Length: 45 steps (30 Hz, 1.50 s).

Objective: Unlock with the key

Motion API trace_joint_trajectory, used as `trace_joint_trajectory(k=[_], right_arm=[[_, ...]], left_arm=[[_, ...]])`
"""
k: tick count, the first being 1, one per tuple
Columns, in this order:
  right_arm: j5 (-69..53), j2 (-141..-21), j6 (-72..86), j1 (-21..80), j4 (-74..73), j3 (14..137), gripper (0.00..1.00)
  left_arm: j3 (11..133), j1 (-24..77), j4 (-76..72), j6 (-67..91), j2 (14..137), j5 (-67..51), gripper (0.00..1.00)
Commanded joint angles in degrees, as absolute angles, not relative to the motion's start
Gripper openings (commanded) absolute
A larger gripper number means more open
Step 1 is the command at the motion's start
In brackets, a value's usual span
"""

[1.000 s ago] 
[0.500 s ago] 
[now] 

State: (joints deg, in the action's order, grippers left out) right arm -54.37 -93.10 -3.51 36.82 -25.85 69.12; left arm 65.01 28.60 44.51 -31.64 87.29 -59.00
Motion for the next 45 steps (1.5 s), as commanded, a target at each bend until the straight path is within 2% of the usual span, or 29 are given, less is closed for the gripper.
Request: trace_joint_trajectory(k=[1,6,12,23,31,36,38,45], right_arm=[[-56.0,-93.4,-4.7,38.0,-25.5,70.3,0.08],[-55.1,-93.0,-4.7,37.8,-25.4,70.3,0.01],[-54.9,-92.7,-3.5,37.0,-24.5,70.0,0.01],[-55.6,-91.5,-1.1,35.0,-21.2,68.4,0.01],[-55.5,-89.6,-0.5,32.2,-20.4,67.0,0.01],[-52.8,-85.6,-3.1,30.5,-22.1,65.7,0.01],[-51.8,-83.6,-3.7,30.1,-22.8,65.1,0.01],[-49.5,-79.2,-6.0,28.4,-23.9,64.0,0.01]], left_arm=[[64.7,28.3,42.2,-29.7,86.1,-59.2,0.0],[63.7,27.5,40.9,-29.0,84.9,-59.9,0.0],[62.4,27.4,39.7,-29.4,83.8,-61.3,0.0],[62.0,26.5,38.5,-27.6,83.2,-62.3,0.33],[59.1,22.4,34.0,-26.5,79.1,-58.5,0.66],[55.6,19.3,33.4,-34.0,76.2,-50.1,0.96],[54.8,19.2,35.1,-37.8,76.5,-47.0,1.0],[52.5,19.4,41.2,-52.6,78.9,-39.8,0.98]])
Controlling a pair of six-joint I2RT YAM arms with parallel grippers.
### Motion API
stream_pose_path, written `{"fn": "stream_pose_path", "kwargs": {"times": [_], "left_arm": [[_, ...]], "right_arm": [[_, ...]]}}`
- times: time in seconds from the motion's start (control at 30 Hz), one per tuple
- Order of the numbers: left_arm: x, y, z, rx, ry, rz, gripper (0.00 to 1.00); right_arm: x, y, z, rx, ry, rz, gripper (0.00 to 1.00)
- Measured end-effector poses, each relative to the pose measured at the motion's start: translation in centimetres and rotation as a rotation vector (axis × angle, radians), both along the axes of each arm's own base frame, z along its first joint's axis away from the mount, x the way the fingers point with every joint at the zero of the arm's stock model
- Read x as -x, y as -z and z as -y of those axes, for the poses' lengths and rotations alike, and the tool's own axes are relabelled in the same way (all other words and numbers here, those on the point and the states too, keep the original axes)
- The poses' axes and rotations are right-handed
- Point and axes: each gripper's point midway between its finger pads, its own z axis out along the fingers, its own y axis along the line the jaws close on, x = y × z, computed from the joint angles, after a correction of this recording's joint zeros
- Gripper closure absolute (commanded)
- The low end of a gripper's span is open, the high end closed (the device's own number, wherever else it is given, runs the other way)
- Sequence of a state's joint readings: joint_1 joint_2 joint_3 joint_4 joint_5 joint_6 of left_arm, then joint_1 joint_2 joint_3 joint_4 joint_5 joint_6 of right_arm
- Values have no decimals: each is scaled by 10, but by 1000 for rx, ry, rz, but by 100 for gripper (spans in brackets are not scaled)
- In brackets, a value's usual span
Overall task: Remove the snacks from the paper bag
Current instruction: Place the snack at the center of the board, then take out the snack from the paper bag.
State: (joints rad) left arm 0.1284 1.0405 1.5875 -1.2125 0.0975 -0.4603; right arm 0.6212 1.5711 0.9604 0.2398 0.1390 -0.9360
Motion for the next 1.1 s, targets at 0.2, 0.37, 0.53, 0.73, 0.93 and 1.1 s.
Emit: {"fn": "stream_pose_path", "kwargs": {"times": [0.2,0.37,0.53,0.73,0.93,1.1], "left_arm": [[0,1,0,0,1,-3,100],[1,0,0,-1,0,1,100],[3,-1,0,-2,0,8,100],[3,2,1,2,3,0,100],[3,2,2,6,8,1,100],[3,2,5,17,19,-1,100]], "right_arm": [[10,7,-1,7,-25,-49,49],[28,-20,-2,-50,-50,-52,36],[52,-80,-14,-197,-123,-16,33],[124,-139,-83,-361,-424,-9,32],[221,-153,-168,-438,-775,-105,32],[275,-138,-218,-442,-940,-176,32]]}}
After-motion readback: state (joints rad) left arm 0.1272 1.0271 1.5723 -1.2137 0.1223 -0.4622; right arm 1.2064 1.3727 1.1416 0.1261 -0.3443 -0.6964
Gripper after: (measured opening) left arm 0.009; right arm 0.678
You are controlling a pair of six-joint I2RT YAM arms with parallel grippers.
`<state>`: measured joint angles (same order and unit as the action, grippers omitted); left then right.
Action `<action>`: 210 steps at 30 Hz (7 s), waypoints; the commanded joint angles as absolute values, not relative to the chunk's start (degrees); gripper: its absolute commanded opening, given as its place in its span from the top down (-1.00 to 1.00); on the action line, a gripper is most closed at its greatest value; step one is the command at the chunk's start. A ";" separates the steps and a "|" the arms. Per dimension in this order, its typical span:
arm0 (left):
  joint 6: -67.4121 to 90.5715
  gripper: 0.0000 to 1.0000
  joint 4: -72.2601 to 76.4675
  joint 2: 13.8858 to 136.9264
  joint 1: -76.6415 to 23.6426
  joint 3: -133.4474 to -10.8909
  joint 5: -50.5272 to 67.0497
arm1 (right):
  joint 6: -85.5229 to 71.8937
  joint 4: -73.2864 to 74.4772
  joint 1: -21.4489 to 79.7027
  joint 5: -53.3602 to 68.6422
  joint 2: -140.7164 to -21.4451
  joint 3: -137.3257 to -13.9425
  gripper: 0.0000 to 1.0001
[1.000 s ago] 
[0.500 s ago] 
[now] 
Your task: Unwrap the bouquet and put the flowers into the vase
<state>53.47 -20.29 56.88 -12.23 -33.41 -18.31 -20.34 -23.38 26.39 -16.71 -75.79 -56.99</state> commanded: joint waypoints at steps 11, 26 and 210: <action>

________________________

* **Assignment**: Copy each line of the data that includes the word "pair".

* **Finished exercise**:
Controlling a pair of six-joint I2RT YAM arms with parallel grippers.
You are controlling a pair of six-joint I2RT YAM arms with parallel grippers.

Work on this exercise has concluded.